Find "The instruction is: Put" in the material below and restate exactly the line holding it together with every line that comes after.

########

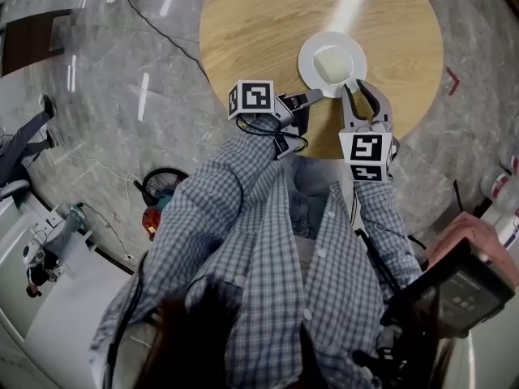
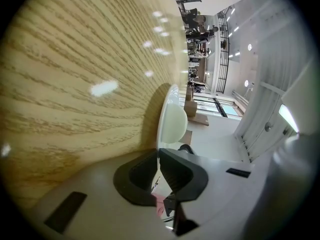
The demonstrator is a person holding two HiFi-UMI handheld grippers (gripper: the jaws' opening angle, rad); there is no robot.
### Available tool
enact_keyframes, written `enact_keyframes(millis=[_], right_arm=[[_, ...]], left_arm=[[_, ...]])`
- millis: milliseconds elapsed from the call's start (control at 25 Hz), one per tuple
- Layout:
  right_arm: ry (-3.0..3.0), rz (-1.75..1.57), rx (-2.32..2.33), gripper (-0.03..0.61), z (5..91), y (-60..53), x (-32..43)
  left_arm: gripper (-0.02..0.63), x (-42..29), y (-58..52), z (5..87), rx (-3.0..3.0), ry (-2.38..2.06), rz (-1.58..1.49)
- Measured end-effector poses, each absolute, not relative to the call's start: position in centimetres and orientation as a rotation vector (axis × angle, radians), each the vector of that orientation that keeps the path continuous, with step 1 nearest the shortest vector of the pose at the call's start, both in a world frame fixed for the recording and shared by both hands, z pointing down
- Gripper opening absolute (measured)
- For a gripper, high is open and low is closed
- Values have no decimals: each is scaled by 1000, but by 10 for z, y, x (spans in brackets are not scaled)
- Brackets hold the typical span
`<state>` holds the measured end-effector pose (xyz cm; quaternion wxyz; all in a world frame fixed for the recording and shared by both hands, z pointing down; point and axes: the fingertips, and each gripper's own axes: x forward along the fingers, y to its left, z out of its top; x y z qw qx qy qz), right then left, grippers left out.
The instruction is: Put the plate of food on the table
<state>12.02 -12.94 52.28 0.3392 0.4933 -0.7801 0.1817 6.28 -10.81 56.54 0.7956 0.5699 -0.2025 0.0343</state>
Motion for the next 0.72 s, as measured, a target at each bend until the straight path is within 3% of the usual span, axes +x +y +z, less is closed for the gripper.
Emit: enact_keyframes(millis=[200,520,600,720], right_arm=[[-2009,60,840,104,529,-95,85],[-1842,-232,586,101,558,-81,76],[-1794,-319,559,32,559,-84,76],[-1764,-362,539,26,559,-85,77]], left_arm=[[23,62,-108,565,1224,-439,73],[23,62,-109,566,1229,-428,82],[23,62,-108,566,1226,-430,81],[23,62,-109,566,1216,-434,68]])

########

= Answer box =
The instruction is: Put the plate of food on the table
<state>12.02 -12.94 52.28 0.3392 0.4933 -0.7801 0.1817 6.28 -10.81 56.54 0.7956 0.5699 -0.2025 0.0343</state>
Motion for the next 0.72 s, as measured, a target at each bend until the straight path is within 3% of the usual span, axes +x +y +z, less is closed for the gripper.
Emit: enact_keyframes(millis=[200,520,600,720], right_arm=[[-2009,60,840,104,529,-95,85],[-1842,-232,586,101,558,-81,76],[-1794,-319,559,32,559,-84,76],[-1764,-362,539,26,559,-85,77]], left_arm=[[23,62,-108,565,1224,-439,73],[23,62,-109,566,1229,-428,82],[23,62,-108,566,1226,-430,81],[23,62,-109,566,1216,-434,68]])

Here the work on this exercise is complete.